The restaurant industry in the US has been witnessing a critical hiring crisis which has been worsened due to the current unemployment benefits being provided by the government. COVID put more than 5 million restaurant employees out of a job. With QSRs witnessing almost 150% turnover, the restaurants are now spending more time on finding people to fill available positions. This has taken a huge toll on the daily operations and sales of most restaurants. The unemployment benefits are expected to end by September 2021 and more people would turn up for jobs. However, there are other challenges that could complicate the situation further.
Employee replacement VS employee retention
McKinsey & Company estimates replacing an employee can cost 20–30 percent of an annual salary, on average. By contrast, retaining a worker costs less than 10 percent of annual pay. Clearly, it makes more sense to retain employees and provide opportunities for them to grow their career with the current organization. This also saves time and cost in initial training which coupled with the high turnover, often becomes a costly affair.

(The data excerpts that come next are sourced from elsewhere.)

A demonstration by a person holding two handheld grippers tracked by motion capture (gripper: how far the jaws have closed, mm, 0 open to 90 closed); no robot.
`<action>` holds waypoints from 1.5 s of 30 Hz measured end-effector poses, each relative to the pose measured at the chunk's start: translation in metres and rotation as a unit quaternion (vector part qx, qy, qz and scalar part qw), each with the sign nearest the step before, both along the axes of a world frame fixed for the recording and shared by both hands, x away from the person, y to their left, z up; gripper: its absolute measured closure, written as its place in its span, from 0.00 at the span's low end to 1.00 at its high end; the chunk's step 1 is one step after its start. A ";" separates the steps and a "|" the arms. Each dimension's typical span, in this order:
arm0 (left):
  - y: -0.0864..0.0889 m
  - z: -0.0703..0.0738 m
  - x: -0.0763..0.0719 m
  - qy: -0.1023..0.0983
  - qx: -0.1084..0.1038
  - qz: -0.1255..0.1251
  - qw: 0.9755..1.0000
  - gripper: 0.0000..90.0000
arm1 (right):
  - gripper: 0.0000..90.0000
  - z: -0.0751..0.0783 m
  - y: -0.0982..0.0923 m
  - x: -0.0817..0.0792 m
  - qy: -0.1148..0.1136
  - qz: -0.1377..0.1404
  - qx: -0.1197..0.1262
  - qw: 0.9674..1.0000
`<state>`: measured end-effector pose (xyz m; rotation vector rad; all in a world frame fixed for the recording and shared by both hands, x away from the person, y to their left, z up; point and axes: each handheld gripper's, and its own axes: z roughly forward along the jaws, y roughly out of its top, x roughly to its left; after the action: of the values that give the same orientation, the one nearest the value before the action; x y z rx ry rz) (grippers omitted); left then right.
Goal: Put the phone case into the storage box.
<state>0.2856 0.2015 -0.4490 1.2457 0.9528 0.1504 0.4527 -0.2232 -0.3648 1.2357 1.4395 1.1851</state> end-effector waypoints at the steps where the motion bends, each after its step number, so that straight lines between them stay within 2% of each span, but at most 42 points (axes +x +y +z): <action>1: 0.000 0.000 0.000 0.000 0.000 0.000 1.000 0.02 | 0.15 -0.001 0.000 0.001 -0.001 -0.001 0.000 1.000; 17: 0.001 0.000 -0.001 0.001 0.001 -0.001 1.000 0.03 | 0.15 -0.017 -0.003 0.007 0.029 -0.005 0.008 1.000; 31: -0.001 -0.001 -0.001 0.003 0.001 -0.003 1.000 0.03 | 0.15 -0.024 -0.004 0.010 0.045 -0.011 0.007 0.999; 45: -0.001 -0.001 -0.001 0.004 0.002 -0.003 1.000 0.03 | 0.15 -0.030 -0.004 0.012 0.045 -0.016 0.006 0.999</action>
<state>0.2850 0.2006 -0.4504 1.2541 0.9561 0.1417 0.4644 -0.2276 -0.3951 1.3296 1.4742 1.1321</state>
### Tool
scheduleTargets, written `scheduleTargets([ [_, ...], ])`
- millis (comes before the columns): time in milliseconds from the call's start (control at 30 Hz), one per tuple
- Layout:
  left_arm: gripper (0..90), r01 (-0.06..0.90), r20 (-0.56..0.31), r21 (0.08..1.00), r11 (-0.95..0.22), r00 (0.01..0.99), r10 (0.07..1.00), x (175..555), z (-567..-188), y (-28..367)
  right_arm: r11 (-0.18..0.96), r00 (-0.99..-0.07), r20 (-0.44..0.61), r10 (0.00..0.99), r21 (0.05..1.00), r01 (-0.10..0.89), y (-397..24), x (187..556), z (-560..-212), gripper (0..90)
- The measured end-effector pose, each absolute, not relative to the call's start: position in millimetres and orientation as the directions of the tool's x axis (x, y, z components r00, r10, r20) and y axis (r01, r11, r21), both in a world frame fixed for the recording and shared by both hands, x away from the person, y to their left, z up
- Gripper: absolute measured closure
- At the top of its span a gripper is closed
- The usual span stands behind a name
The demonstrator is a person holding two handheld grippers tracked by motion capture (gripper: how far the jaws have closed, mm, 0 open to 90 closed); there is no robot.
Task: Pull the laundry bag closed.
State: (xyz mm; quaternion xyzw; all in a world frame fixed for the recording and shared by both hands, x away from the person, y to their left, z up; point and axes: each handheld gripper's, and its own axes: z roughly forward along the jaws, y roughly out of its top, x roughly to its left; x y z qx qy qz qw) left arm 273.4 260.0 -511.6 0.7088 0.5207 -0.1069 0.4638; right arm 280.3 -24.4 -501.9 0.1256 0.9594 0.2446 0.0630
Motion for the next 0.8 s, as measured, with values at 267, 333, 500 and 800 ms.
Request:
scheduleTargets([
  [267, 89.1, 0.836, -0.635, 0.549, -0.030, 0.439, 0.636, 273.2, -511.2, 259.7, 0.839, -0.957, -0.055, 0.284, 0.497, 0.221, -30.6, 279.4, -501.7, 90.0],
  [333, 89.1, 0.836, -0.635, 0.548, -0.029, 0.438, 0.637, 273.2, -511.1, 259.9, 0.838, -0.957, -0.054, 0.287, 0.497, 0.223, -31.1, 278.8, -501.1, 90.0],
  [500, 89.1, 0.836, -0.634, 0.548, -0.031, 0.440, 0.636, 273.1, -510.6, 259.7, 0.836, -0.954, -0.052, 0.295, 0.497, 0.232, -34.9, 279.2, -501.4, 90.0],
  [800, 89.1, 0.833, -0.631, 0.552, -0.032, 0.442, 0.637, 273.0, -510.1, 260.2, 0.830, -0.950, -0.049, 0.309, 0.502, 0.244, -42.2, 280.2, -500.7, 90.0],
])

Gone are the days when monetary benefits were the most effective means to retain employees. The pandemic has forced restaurants to rethink their employee retention strategies and also leverage it for attracting people to take up vacant positions. One of key things that restaurants have to realize is that the majority of their workforce consists of millennials and Gen Zers who grew up with digital accessibility. They expect modern communication tools, gig-like flexibility, and the ability to complete transactions quickly and easily from their mobile devices. By providing the right tools and technology solutions, restaurants will stand a chance at retaining their modern workforce and also enabling them to perform better.

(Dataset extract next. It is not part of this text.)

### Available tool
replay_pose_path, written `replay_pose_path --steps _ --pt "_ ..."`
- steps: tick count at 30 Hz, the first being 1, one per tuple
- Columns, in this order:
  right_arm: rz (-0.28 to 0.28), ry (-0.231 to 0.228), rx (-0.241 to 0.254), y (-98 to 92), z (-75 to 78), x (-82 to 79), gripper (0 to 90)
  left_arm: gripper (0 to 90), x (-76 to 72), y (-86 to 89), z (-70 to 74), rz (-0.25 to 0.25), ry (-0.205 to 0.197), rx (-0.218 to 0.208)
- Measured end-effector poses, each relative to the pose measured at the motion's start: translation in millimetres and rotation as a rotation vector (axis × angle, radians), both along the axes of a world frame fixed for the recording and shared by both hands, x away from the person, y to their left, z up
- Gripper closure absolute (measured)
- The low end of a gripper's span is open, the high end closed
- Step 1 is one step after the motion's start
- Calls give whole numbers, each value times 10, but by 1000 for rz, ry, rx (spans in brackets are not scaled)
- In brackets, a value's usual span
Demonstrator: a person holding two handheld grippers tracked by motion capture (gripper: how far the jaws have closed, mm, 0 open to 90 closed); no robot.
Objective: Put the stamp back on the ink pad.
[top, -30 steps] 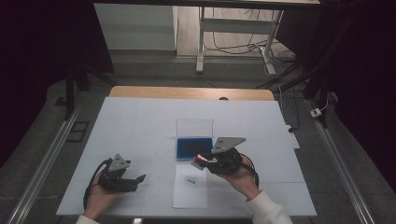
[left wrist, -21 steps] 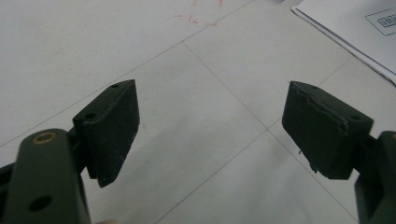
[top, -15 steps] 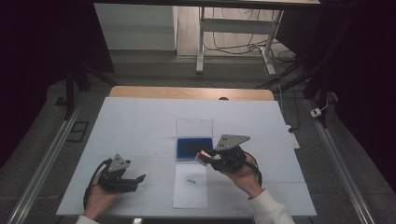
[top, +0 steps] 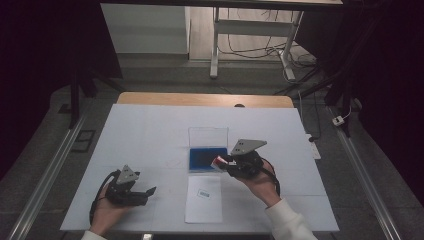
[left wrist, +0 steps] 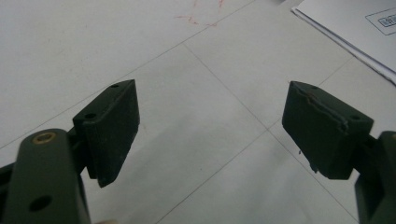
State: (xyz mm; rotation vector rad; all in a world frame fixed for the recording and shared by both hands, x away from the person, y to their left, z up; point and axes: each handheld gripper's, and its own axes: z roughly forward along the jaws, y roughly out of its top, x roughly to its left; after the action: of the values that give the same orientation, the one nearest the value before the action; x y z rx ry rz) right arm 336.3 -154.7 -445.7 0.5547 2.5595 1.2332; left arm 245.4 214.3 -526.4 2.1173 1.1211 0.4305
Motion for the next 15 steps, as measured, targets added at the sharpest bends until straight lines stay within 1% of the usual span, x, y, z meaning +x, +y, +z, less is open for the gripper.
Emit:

Why do hourly employees quit?
The biggest misconception by restaurants with respect to high turnover is that employees quit because of higher wage expectations. While hourly pay is a significant factor contributing to the turnover, it is not the only reason. According to a recent study, 59 percent of hourly employees quit their jobs due to lack of schedule empowerment. This is basically targeted towards the working flexibility that millennials prefer for being able to maintain a proper work-life balance. With WFH (work from home) arrangements increasing significantly during the pandemic, people are now inclined to working on a flexible schedule rather than a fixed schedule.
The study also reported that 39 percent of hourly employees quit because of poor communication with the employer. It is important for organizations, especially restaurants, to keep clear communication channels with their employees so that any conflict, grievance, or concerns can be addressed on time. If these issues are addressed promptly with proper communication, organizations will have a better chance at retaining employees. Clear communication between employees and the organization also ensures the creation of a connected workforce which is crucial for the survival of any business in today’s scenario.
A very minor segment of hourly employees (approximately 2 percent) has said that they quit their jobs due to lack of early payment opportunities. Given the current post-pandemic scenario, medical emergencies can be expected and employees would like to have some financial backing in order to manage the expenses. Although the percentage of respondents quoting this as the reason for quitting jobs is very small, they do highlight an important concern that may affect the decision of employees in the coming months.
Is higher wage the solution to the hiring crisis?
As discussed above, hourly pay is not the only reason behind employees quitting their jobs. Most restaurants are already running on razor-thin margins and are in the red after 18 months of punitive lockdowns in varying forms. Restaurant operators say that the only way to bring staff back is to get rid of the high unemployment payments keeping them at home. By increasing wages to attract and retain employees, restaurants would be forced to increase menu prices which would lead to loss of sales and customers. Some restaurants might even be forced to shut down if they had to increase prices just to manage the increased resource cost.
Higher wages may seem the most effective (and easiest) solution to the hiring crisis, but it will lead to a whole new set of challenges which could put the restaurant at a considerable risk of shutting down for good. With the unemployment benefits expected to end by September 2021, restaurants should now plan ahead to identify the means to attract and retain employees. A good strategy would be to invest in technology and undergo a digital transformation in order to provide the right tools to their employees. This would not only make them efficient at their work, but also allow them enough time to develop their competencies for larger roles in the organization.
Restaurants should also invest in their people through employee recognition and reward programs where the team gets to celebrate the achievements of their peers. Peer recognition and appreciation helps to build a people-first culture which can attract several people to take up jobs in the organization. Additionally, organizations need to implement an effective onboarding plan for new hires so that they are fully equipped to execute their responsibilities properly.
The issues are not going to get resolved overnight and reacting to market sentiments will only create more hurdles for restaurants looking to hire employees. The best way going forward is to first implement an employee retention program, followed by innovative strategies to meet the expectations of the modern workforce. Only then can the restaurant industry witness a gradual change in the dynamics of the recruitment needs.